Answer to Question #301399 in Electric Circuits for Diablo

Explanations & Calculations

1)

• Charges each capacitor had initially,

$\qquad\qquad \begin{aligned} \small q&=\small (4\times10^{-6}).(100)\\ \small Q&=\small (6).(300) \end{aligned}$

• Each plate has the same (+) and (-) charges of $\small q\,\&\, Q$.
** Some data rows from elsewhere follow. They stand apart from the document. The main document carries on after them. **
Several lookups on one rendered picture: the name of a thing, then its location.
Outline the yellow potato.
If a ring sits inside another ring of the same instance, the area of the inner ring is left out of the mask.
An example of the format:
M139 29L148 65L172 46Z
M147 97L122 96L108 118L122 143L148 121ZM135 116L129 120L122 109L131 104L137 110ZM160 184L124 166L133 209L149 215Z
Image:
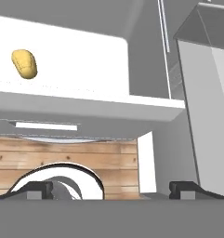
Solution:
M23 79L33 79L37 75L36 60L30 51L26 49L14 50L11 60Z

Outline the white fridge drawer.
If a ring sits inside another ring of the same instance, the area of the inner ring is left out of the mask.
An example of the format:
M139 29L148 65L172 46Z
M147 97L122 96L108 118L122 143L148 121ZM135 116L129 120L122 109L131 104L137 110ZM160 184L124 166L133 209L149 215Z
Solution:
M33 79L17 72L17 49L34 55ZM0 137L132 140L184 109L178 99L130 94L125 40L0 16ZM16 128L17 122L78 128Z

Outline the white and black round thing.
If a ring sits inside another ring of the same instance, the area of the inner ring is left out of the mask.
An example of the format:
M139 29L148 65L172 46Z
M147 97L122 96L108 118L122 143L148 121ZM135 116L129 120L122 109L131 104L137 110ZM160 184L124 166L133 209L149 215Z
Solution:
M104 186L98 175L76 163L41 165L22 175L8 191L17 191L30 181L52 182L52 200L103 200L105 197Z

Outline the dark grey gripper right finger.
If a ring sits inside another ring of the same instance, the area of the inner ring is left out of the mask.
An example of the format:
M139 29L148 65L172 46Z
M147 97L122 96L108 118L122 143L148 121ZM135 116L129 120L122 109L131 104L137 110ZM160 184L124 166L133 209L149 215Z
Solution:
M193 181L171 181L169 190L169 198L173 200L224 200L223 195L206 191Z

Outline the grey fridge door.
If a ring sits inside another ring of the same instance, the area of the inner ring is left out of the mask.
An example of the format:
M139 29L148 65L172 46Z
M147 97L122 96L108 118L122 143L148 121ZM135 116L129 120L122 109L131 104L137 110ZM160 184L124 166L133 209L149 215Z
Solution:
M224 196L224 6L197 4L175 39L200 186Z

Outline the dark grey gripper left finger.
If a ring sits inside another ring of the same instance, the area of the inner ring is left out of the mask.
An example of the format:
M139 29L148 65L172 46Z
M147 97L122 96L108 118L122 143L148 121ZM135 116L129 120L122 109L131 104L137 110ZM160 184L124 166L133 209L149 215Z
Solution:
M50 181L30 181L17 191L0 195L0 200L52 200L52 190Z

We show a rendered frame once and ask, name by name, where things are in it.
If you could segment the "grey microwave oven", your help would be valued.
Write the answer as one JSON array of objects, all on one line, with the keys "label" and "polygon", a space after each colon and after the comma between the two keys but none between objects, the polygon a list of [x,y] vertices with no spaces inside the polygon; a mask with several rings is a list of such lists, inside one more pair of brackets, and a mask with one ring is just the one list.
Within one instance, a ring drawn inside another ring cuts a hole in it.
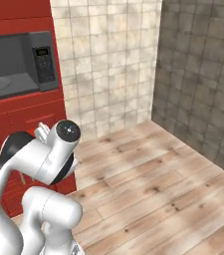
[{"label": "grey microwave oven", "polygon": [[1,35],[0,77],[11,81],[0,90],[0,100],[56,89],[59,82],[51,33]]}]

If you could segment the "red cupboard unit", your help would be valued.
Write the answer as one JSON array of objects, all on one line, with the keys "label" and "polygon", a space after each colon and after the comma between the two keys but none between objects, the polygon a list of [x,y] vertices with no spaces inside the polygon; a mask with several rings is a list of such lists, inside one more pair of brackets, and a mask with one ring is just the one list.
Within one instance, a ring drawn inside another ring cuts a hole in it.
[{"label": "red cupboard unit", "polygon": [[[50,0],[0,0],[0,35],[17,32],[54,33]],[[57,87],[0,100],[0,147],[7,135],[33,133],[38,123],[48,126],[66,117],[64,95]]]}]

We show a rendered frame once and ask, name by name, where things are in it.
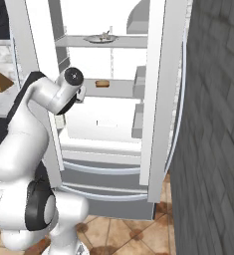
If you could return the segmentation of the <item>white fridge door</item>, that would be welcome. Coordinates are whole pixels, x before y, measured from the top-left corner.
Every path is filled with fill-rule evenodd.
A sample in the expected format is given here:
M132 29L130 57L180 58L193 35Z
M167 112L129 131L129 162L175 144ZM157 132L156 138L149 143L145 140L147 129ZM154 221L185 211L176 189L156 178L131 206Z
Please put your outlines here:
M41 71L56 81L59 69L48 0L5 0L5 4L23 75ZM58 187L62 184L63 160L55 117L34 102L29 107L49 133L44 164L51 186Z
M160 200L187 0L150 0L139 183Z

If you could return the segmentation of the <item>white fridge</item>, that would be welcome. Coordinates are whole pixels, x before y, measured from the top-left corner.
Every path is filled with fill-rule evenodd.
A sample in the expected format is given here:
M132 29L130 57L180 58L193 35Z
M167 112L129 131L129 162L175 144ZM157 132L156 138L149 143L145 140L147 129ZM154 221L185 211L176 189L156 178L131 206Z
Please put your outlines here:
M51 23L55 40L59 73L75 66L83 69L85 65L96 66L93 76L85 76L83 85L86 97L117 98L138 100L143 104L144 97L137 99L132 95L136 68L146 66L146 34L115 35L118 39L107 44L92 44L84 40L92 35L67 35L64 32L60 0L48 0ZM74 0L70 12L77 25L93 25L97 20L106 21L109 17L126 16L128 18L135 5L130 0ZM108 88L97 88L97 80L109 80ZM71 138L64 127L59 134L60 149L64 161L81 160L113 164L141 164L142 138L131 138L130 142ZM115 188L84 185L65 182L67 187L95 194L129 195L147 194L148 187L139 184L139 188Z

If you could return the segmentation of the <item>grey rounded door bin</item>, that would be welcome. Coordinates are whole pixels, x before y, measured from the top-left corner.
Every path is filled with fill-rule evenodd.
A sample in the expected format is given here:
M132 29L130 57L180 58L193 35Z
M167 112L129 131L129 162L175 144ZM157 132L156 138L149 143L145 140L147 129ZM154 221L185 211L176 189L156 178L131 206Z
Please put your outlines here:
M140 0L131 10L127 22L128 34L146 34L148 32L150 0Z

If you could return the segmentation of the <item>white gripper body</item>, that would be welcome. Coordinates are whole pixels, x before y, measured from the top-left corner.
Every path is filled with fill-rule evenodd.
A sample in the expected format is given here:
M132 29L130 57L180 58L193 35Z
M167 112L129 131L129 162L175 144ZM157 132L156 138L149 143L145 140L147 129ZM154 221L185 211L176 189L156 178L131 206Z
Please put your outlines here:
M66 118L64 115L55 116L56 128L63 129L66 126Z

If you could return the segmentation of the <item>grey freezer drawer front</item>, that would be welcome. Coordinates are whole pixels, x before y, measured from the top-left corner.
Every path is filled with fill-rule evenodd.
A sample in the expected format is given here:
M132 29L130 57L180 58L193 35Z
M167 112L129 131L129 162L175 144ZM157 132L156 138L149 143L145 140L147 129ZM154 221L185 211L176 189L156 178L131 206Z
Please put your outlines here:
M96 201L88 199L93 215L130 220L152 220L155 204L147 200L130 202Z
M81 161L81 160L65 160L70 163L76 163L80 165L103 167L103 168L133 168L139 167L138 165L127 165L127 164L113 164L113 163L102 163L92 161ZM115 188L139 188L139 174L133 175L105 175L105 174L92 174L81 171L76 171L64 167L61 172L62 180L65 182L104 186L104 187L115 187Z

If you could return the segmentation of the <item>white crisper drawer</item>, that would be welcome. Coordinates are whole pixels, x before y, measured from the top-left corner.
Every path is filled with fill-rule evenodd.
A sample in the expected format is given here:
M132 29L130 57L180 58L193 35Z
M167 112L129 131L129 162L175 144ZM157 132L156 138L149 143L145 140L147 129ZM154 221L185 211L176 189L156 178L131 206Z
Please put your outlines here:
M138 100L86 97L66 113L71 138L131 141L131 128Z

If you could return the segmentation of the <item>grey plate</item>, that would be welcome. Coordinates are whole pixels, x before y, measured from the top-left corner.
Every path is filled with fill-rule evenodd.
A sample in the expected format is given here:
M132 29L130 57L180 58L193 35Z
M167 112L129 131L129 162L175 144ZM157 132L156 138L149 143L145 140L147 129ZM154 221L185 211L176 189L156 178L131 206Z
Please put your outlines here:
M115 35L92 35L85 37L84 40L92 44L107 44L118 39Z

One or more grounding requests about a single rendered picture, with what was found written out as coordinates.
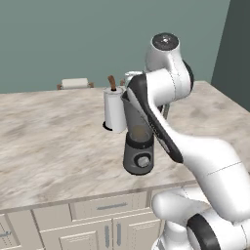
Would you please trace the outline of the grey blender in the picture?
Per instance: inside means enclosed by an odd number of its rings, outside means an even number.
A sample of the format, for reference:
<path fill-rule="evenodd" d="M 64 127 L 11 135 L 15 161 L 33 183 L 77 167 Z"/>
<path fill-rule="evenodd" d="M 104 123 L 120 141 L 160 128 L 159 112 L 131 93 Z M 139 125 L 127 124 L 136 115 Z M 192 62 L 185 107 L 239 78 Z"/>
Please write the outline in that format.
<path fill-rule="evenodd" d="M 154 166 L 154 136 L 140 114 L 129 102 L 127 92 L 124 92 L 121 100 L 127 123 L 123 167 L 132 175 L 146 175 Z"/>

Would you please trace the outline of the white paper towel roll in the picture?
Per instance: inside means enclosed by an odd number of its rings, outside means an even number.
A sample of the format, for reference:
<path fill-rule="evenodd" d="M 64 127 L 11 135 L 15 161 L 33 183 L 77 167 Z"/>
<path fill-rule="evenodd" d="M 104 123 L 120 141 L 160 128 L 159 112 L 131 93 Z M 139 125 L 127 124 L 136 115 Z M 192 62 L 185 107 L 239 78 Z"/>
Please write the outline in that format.
<path fill-rule="evenodd" d="M 121 133 L 126 129 L 124 105 L 121 99 L 124 89 L 120 86 L 112 91 L 110 87 L 104 89 L 104 125 L 114 133 Z"/>

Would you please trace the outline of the brown paper towel holder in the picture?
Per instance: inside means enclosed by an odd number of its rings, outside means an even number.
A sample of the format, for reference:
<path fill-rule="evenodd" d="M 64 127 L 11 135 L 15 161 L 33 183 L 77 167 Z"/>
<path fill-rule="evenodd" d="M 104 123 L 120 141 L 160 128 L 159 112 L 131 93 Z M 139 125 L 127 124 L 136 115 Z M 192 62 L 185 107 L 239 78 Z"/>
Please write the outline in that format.
<path fill-rule="evenodd" d="M 109 86 L 104 89 L 104 126 L 107 130 L 113 130 L 114 115 L 115 115 L 115 99 L 117 90 L 115 80 L 112 75 L 107 77 Z"/>

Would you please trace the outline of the beige drawer front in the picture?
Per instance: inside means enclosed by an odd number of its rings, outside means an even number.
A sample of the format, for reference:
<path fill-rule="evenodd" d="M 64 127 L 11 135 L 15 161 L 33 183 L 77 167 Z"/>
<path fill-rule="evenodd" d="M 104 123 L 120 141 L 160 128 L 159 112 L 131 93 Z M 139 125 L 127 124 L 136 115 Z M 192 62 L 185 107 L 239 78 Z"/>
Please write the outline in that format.
<path fill-rule="evenodd" d="M 16 232 L 6 214 L 0 214 L 0 233 L 11 231 L 11 235 L 0 237 L 0 250 L 7 248 L 18 247 L 20 242 L 17 238 Z"/>
<path fill-rule="evenodd" d="M 97 207 L 109 204 L 127 202 L 128 205 L 107 210 L 97 210 Z M 119 194 L 102 198 L 95 198 L 85 201 L 78 201 L 70 204 L 72 220 L 83 220 L 116 213 L 123 213 L 147 207 L 147 192 L 140 191 L 127 194 Z"/>

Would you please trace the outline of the beige cupboard door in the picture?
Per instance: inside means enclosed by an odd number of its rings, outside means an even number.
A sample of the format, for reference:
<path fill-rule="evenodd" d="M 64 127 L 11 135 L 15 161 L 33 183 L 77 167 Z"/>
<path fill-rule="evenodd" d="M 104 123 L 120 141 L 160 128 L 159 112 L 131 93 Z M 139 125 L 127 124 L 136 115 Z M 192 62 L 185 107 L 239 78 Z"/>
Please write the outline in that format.
<path fill-rule="evenodd" d="M 104 243 L 109 226 L 109 248 Z M 46 250 L 112 250 L 111 219 L 41 232 Z"/>
<path fill-rule="evenodd" d="M 121 224 L 121 245 L 116 243 L 116 225 Z M 152 212 L 113 219 L 113 250 L 151 250 L 158 238 L 161 221 Z"/>

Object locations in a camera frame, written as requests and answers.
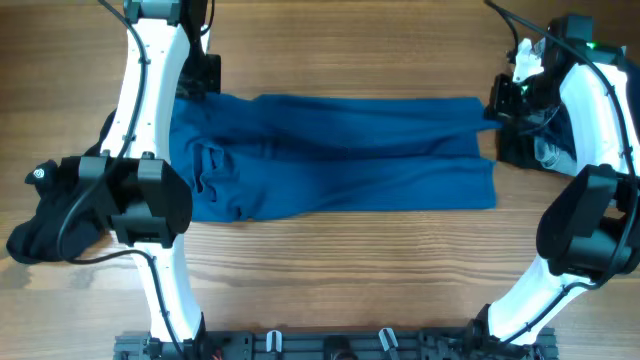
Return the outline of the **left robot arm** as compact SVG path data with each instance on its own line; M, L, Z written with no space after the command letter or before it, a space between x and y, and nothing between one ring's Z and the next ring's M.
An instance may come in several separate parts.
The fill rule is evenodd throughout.
M127 1L114 14L129 39L119 102L97 155L79 160L82 193L61 225L56 252L64 262L86 264L71 250L67 232L75 216L92 210L124 247L98 260L133 256L151 328L117 339L117 359L219 356L187 271L191 190L169 155L175 99L202 99L220 90L220 58L205 49L214 8L212 1Z

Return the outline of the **blue t-shirt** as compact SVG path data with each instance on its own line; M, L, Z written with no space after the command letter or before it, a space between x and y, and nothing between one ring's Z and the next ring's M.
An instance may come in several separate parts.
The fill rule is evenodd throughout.
M483 210L496 205L476 98L210 94L179 100L170 156L198 222L307 212Z

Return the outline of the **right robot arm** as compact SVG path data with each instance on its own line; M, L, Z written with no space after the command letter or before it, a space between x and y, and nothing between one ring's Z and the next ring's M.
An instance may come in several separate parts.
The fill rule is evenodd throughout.
M544 212L536 257L515 285L472 319L468 355L538 353L549 321L573 299L639 264L639 139L627 102L625 51L597 43L589 16L567 14L520 38L510 74L485 114L502 125L503 161L565 174Z

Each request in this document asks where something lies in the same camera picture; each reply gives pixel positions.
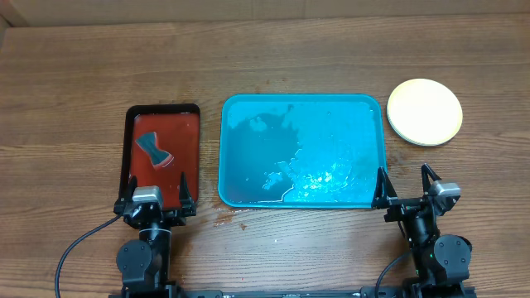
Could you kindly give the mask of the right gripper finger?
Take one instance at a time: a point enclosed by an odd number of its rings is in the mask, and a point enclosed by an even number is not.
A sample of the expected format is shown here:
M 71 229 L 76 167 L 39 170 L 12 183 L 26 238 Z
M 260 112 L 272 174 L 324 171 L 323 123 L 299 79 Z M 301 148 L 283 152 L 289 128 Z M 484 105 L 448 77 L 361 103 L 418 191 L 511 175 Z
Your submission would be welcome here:
M 398 199 L 386 170 L 379 167 L 377 171 L 376 187 L 373 194 L 372 208 L 389 208 Z
M 422 173 L 422 188 L 424 191 L 428 191 L 431 188 L 431 183 L 440 180 L 440 176 L 434 172 L 434 170 L 427 164 L 424 163 L 421 167 Z

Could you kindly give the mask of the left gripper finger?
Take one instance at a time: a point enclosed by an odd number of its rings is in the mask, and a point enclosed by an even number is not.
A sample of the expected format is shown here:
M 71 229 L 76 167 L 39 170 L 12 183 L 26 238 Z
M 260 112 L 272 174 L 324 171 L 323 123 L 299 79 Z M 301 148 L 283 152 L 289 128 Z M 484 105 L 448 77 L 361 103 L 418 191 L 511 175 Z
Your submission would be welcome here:
M 186 174 L 184 171 L 181 172 L 180 185 L 179 185 L 179 201 L 181 204 L 193 204 L 194 200 L 190 194 Z
M 137 188 L 137 177 L 133 175 L 127 185 L 127 188 L 124 193 L 124 201 L 125 202 L 131 202 L 133 200 L 133 194 L 135 189 Z

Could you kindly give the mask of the dark sponge with pink base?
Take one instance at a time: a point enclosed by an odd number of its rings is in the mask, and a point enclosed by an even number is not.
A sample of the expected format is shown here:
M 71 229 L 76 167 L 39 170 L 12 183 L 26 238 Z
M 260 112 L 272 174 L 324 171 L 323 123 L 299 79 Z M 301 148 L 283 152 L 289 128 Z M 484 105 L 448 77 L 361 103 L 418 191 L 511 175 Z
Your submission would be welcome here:
M 167 167 L 171 164 L 174 156 L 158 146 L 156 132 L 147 132 L 136 139 L 137 145 L 148 155 L 155 169 Z

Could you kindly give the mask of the green-rimmed plate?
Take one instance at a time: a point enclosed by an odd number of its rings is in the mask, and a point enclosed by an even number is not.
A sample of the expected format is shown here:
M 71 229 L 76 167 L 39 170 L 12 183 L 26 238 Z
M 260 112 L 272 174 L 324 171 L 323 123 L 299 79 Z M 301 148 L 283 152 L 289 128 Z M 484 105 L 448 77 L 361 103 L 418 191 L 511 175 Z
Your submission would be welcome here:
M 442 145 L 452 139 L 460 130 L 461 123 L 428 123 L 412 121 L 389 122 L 394 132 L 405 141 L 423 147 Z
M 387 102 L 389 122 L 463 123 L 459 99 L 445 85 L 431 79 L 410 79 L 397 86 Z

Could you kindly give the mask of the light blue plate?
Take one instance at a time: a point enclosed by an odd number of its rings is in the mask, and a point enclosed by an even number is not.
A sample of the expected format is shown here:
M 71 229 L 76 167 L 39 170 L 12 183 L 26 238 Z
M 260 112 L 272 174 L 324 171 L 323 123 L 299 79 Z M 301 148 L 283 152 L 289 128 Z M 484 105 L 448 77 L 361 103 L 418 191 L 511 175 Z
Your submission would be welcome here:
M 448 141 L 447 138 L 444 138 L 444 137 L 437 137 L 437 136 L 431 136 L 431 135 L 427 135 L 427 136 L 423 136 L 423 137 L 419 137 L 419 136 L 415 136 L 415 137 L 408 137 L 408 136 L 403 136 L 401 135 L 400 138 L 402 138 L 403 140 L 411 143 L 411 144 L 414 144 L 414 145 L 417 145 L 417 146 L 422 146 L 422 147 L 436 147 L 436 146 L 440 146 L 444 143 L 446 143 Z

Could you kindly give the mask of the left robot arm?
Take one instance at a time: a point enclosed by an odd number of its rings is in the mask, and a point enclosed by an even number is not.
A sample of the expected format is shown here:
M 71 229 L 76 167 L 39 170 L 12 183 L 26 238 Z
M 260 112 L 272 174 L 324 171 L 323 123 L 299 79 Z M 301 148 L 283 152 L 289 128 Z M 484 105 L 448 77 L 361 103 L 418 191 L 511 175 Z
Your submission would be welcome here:
M 114 204 L 115 214 L 138 231 L 139 236 L 120 247 L 116 263 L 122 274 L 121 297 L 184 297 L 185 293 L 169 280 L 171 229 L 184 226 L 196 215 L 196 203 L 188 189 L 186 175 L 181 174 L 178 187 L 181 205 L 163 209 L 158 186 L 138 186 L 132 177 Z

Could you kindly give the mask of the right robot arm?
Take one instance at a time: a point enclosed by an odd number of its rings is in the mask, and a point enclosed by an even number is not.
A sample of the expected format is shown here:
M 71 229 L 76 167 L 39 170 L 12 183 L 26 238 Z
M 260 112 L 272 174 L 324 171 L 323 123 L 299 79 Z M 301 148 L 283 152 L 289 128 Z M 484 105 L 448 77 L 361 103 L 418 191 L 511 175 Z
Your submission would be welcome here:
M 396 222 L 409 251 L 392 260 L 380 273 L 373 287 L 361 290 L 363 297 L 475 297 L 473 287 L 464 287 L 470 277 L 471 242 L 461 236 L 442 235 L 437 219 L 452 210 L 460 199 L 455 182 L 443 181 L 428 164 L 422 165 L 423 195 L 400 199 L 387 175 L 378 169 L 372 207 L 384 209 L 384 220 Z M 410 257 L 416 275 L 400 286 L 383 287 L 387 273 Z

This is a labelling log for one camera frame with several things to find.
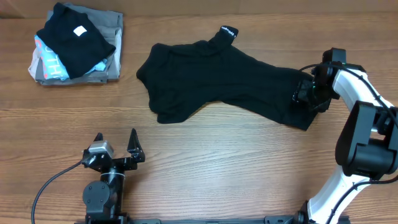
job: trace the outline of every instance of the wood grain surface
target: wood grain surface
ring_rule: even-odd
[[[57,2],[118,11],[125,16],[398,12],[398,0],[0,0],[0,16],[45,18]]]
[[[44,87],[27,72],[43,19],[0,21],[0,223],[30,223],[37,191],[81,159],[97,132],[127,156],[136,128],[147,161],[127,172],[124,210],[163,220],[260,218],[293,214],[332,174],[335,144],[348,117],[342,100],[308,131],[223,103],[186,122],[159,124],[137,69],[155,43],[208,40],[220,26],[239,29],[233,45],[290,68],[318,63],[331,47],[347,50],[371,83],[398,105],[398,14],[269,14],[128,17],[122,74],[106,85]],[[37,223],[82,221],[84,187],[99,173],[78,167],[55,180],[37,205]],[[397,223],[398,184],[370,186],[345,214],[353,223]]]

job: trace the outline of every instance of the white label
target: white label
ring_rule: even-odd
[[[78,26],[73,31],[77,36],[80,36],[82,33],[87,32],[87,30],[83,26]]]
[[[221,27],[222,29],[226,30],[229,34],[231,34],[233,37],[236,37],[234,32],[230,31],[227,27]]]

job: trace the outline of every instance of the folded clothes
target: folded clothes
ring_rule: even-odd
[[[155,44],[137,71],[159,123],[183,122],[206,102],[240,106],[282,124],[306,130],[316,113],[292,103],[302,80],[312,77],[246,55],[231,44],[238,30],[223,26],[209,41]]]
[[[115,51],[87,14],[56,3],[53,16],[37,35],[64,64],[71,79],[81,77]]]
[[[105,40],[107,37],[116,37],[116,50],[114,51],[113,62],[109,64],[110,68],[107,68],[106,71],[108,73],[108,80],[118,80],[121,68],[120,55],[123,34],[123,14],[113,11],[89,9],[83,6],[74,6],[71,3],[65,3],[64,5],[75,10],[76,12],[87,14],[88,19],[94,24],[95,27],[97,27],[102,36],[104,36]],[[51,18],[52,14],[53,11],[47,12],[47,20]]]
[[[41,85],[73,85],[79,83],[106,83],[107,77],[108,76],[105,73],[91,72],[84,74],[82,77],[74,79],[67,78],[64,81],[61,81],[59,79],[47,80],[44,78],[43,62],[41,58],[39,58],[39,64],[35,72],[35,80]]]
[[[37,35],[35,35],[35,43],[36,48],[39,50],[40,57],[43,61],[43,66],[45,69],[44,78],[57,78],[60,80],[66,80],[67,78],[69,78],[68,72],[61,60],[59,60],[58,55],[49,47],[47,47],[43,40],[41,40]],[[105,63],[106,59],[103,59],[102,62],[96,64],[92,69],[90,69],[90,71],[86,73],[90,73],[94,70],[105,70]]]
[[[109,27],[100,27],[100,30],[104,34],[104,38],[106,39],[107,42],[109,42],[112,45],[117,45],[118,41],[115,36],[112,36],[112,33],[114,33],[114,30],[118,28],[109,28]],[[43,65],[42,61],[38,62],[37,68],[36,68],[36,75],[35,75],[35,80],[39,82],[42,85],[72,85],[72,84],[79,84],[79,83],[106,83],[107,80],[109,80],[109,73],[115,72],[114,69],[116,67],[112,67],[111,65],[114,64],[114,54],[110,55],[107,58],[106,65],[105,65],[105,70],[104,71],[94,71],[91,73],[87,73],[83,75],[82,77],[78,78],[67,78],[64,81],[61,80],[47,80],[44,78],[43,74]]]

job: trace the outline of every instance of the black t-shirt
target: black t-shirt
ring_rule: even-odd
[[[87,14],[60,3],[54,5],[51,19],[37,31],[37,36],[58,54],[71,79],[84,75],[115,50]]]
[[[292,103],[307,74],[278,68],[244,54],[231,44],[238,34],[223,26],[208,42],[155,44],[137,78],[149,93],[149,107],[159,123],[179,123],[206,102],[240,106],[273,121],[306,130],[315,117]]]

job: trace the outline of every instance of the stack of folded clothes
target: stack of folded clothes
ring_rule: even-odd
[[[121,13],[56,3],[34,37],[28,71],[42,85],[118,80],[122,32]]]

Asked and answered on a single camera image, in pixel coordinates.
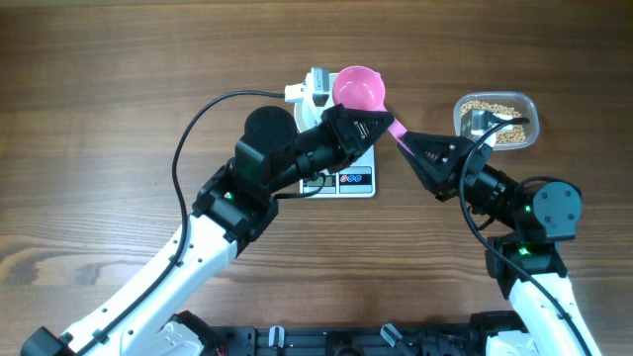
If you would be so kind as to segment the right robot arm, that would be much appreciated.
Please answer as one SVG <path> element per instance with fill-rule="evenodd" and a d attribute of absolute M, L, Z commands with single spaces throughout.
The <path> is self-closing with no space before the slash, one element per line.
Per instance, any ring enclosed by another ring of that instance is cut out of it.
<path fill-rule="evenodd" d="M 599 348 L 574 297 L 560 245 L 577 236 L 583 193 L 558 178 L 517 182 L 488 160 L 483 141 L 404 132 L 399 148 L 441 202 L 456 198 L 485 247 L 489 275 L 510 301 L 541 355 L 596 355 Z"/>

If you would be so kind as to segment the pink plastic scoop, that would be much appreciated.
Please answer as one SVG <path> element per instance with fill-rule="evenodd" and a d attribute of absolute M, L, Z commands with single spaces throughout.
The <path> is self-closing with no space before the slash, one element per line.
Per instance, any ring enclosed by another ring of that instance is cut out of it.
<path fill-rule="evenodd" d="M 332 88 L 333 103 L 346 109 L 387 112 L 386 87 L 380 72 L 354 65 L 338 72 Z"/>

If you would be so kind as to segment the white bowl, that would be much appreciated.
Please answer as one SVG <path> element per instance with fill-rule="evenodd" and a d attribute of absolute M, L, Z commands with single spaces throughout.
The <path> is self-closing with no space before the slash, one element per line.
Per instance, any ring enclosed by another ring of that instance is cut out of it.
<path fill-rule="evenodd" d="M 337 72 L 328 74 L 329 91 L 326 94 L 326 101 L 319 106 L 315 103 L 314 93 L 310 88 L 313 75 L 307 74 L 307 83 L 303 85 L 301 101 L 294 104 L 294 118 L 300 133 L 318 126 L 321 123 L 322 112 L 334 106 L 333 82 L 337 76 Z"/>

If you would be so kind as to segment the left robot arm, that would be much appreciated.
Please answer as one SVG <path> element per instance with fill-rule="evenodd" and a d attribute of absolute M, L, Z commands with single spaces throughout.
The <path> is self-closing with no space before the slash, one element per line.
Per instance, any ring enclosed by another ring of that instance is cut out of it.
<path fill-rule="evenodd" d="M 208 279 L 255 241 L 279 211 L 282 189 L 360 158 L 394 122 L 388 112 L 325 110 L 299 132 L 286 110 L 265 106 L 246 119 L 234 156 L 201 188 L 172 240 L 112 298 L 56 336 L 40 327 L 24 355 L 201 353 L 196 334 L 171 317 Z"/>
• These are connected parallel to each other, so some charge flows from high potential one to lower.
• Then, if some $\small x$ charge flows in between them,

$\qquad\qquad \begin{aligned} \small V_{balanced}=\frac{Q_{balanced}}{C}= \frac{q+x}{4\times10^{-6}}&= \small \frac{Q-x}{6} \\ \small \frac{4\times10^{-4}+x}{4\times10^{-6}} &=\small \frac{1800-x}{6}\\ \small x&\approx\small8.0\times10^{-4}\,C \end{aligned}$

• And now, you know the exchanged charge and can calculate the charge each capacitor having after connecting parallelly: $\small (q+x)\,\&\,(Q-x)$ .
• Then you can calculate the potential each capacitor experiences; $\small V_{balanced}$

2)

• Total electrical energy is $\small \frac{1}{2}C_1V_{balanced}^2+\frac{1}{2}C_2V_{balanced}^2$

3)

• Just calculate the total energy they had before joining, using the same formula; $\small \frac{1}{2}CV^2$ applying to each capacitor individually.
• Then take the difference between the values obtained for before and after cases.